Task directions: After dropping the pictures, give again exactly the lines of the data from its first line through the line with "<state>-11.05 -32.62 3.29", which is included as well.

Start of Dataset extract

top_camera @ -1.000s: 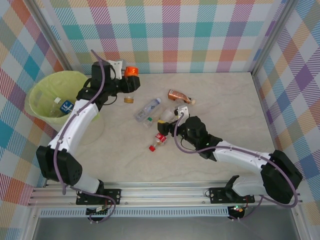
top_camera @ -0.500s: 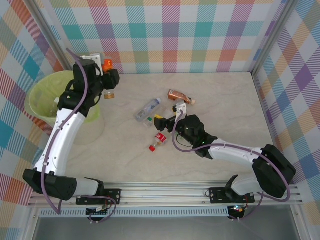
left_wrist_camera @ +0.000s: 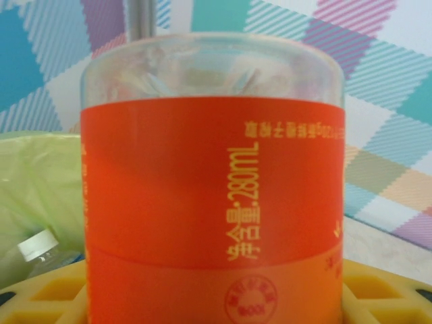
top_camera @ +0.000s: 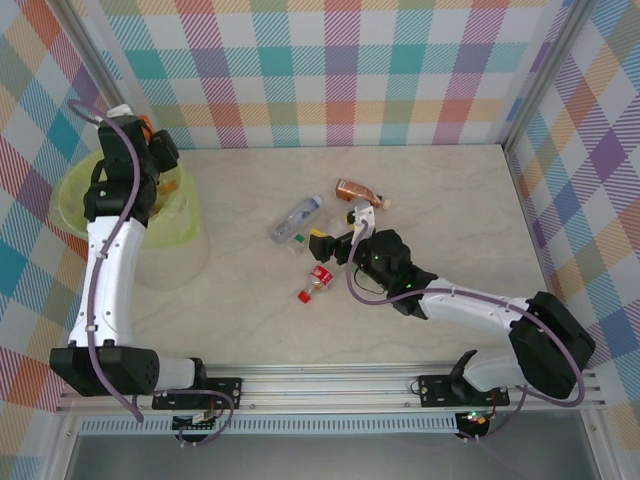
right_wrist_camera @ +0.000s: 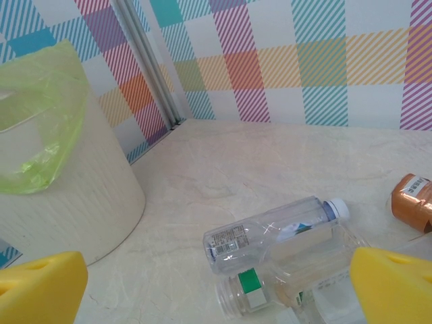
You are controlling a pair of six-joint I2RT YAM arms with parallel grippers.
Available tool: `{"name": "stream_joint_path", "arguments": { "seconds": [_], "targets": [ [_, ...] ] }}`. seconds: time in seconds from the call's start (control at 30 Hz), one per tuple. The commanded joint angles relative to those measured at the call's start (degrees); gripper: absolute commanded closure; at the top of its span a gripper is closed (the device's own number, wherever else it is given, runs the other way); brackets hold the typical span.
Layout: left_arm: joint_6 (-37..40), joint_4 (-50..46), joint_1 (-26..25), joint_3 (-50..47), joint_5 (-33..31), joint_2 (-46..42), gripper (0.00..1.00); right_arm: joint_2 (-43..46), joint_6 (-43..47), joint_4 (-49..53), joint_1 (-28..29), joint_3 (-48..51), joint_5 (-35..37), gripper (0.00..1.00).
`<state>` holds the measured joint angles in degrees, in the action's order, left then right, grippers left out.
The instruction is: Put the plastic bottles in the bin
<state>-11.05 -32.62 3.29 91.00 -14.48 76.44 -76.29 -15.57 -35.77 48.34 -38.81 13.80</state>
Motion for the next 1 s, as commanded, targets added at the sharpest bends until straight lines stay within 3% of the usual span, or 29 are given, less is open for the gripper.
{"name": "stream_joint_path", "arguments": {
  "seconds": [0.0,0.2,0.33,0.47,0.83,0.97],
  "targets": [
    [-5.1,3.4,3.3,0.9,-0.8,-0.4,0.47,1.5,0.6,-0.8,-0.2,-1.0,-0.9,0.00],
    [-10.8,1.8,6.5,1.1,-5.1,2.3,0.37,1.9,1.1,-0.8,-0.2,-0.7,-1.6,0.00],
    [-12.0,0.5,6.7,2.4,-3.2,4.5,0.19,2.2,-0.5,2.5,-0.3,-0.9,1.2,0.00],
    [-12.5,-0.9,6.8,4.0,-1.1,6.2,0.12,2.8,-2.3,3.5,-0.3,0.2,2.9,0.00],
    [-13.7,0.5,6.7,3.3,11.7,5.7,0.00,3.8,-8.0,16.8,-0.5,-2.0,6.5,0.00],
    [-14.3,0.7,6.3,3.1,17.0,5.1,0.00,4.9,-12.6,21.5,-1.5,-2.2,7.5,0.00]
  ]
}}
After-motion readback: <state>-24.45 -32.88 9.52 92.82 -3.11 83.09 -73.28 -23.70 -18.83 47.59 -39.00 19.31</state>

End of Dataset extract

Written reply:
top_camera @ -1.000s: 
top_camera @ -0.500s: 
left_wrist_camera @ +0.000s: 
top_camera @ +0.000s: 
right_wrist_camera @ +0.000s: 
You are controlling a pair of six-joint I2RT YAM arms with parallel grippers.
Available tool: `{"name": "stream_joint_path", "arguments": { "seconds": [_], "targets": [ [_, ...] ] }}`. seconds: time in seconds from the call's start (control at 30 Hz), one per tuple. The commanded joint angles relative to those measured at the call's start (degrees); gripper: absolute commanded closure; at the top of its span a gripper is closed (the device's own number, wherever else it is given, runs the other way); brackets hold the typical span.
Layout: left_arm: joint_6 (-37..40), joint_4 (-50..46), joint_1 (-26..25), joint_3 (-50..47), joint_5 (-33..31), joint_2 (-46..42), gripper (0.00..1.00); right_arm: joint_2 (-43..46), joint_6 (-43..47), joint_4 (-49..53), joint_1 (-28..29), joint_3 (-48..51), joint_5 (-35..37), gripper (0.00..1.00).
`<state>` holds the measured joint angles in degrees, in the action's order, left then right, grippers left out.
The instruction is: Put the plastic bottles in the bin
<state>-11.05 -32.62 3.29 91.00 -14.48 76.44 -76.29 -15.57 -35.77 48.34 -38.81 13.80</state>

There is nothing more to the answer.